Work to complete: A single number is wanted: how many lines of the data below include the string "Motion"?

Information shown:
------------------------------------------------
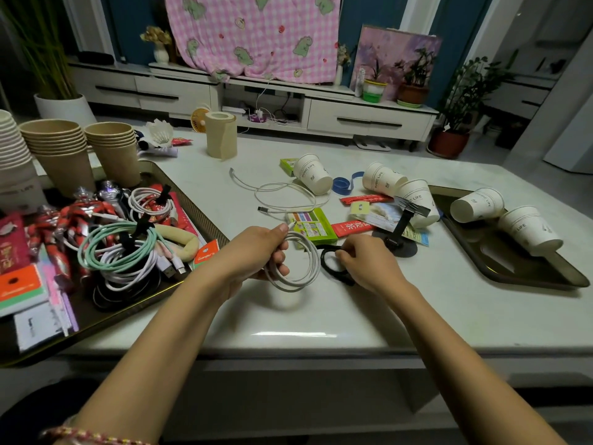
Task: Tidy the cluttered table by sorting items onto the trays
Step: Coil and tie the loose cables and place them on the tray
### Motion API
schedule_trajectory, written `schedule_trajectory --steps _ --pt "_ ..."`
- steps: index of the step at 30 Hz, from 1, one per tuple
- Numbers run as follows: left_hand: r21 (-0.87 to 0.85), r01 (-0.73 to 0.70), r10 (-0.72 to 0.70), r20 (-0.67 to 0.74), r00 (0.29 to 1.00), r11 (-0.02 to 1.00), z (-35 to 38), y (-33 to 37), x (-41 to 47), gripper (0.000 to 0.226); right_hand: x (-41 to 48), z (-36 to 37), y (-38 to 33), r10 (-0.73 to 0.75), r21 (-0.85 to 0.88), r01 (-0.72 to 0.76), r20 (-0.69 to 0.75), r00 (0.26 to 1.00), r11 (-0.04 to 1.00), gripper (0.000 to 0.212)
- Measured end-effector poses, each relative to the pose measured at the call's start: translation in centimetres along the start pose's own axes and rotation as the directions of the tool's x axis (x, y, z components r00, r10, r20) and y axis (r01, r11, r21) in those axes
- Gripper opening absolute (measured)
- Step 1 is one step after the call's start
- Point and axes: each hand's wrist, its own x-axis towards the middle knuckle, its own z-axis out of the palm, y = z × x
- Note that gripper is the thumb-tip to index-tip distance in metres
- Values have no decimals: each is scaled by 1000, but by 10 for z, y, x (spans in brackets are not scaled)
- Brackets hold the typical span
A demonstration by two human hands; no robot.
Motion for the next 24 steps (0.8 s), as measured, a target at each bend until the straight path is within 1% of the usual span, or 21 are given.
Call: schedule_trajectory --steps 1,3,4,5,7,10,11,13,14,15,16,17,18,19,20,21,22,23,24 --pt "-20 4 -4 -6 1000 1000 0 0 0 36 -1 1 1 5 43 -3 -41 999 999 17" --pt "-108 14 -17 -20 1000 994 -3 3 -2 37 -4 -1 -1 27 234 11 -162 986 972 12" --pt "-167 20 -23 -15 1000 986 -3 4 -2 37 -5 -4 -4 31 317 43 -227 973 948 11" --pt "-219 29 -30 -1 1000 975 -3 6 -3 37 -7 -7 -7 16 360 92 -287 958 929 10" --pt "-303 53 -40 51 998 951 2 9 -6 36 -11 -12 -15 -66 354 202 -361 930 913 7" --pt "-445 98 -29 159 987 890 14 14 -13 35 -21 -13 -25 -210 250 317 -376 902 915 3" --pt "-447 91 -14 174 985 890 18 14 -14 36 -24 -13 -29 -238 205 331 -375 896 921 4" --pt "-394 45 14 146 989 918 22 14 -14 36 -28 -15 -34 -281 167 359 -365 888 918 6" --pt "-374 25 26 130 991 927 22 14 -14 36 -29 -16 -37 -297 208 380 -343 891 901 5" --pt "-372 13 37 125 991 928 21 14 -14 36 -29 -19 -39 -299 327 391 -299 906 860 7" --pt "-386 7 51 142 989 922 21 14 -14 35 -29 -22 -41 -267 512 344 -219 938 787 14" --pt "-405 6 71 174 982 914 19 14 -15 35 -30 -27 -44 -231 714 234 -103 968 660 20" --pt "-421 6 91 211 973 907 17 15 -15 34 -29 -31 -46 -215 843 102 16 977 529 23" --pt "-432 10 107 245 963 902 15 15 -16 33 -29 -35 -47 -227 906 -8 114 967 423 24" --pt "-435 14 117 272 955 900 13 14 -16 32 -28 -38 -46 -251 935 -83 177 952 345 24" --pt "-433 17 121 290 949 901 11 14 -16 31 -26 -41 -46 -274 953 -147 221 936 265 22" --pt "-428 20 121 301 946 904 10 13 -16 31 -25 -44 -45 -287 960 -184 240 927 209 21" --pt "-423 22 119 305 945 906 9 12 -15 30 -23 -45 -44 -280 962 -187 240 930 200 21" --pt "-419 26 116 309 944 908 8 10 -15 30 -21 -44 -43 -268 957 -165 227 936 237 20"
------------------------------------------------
The answer: 2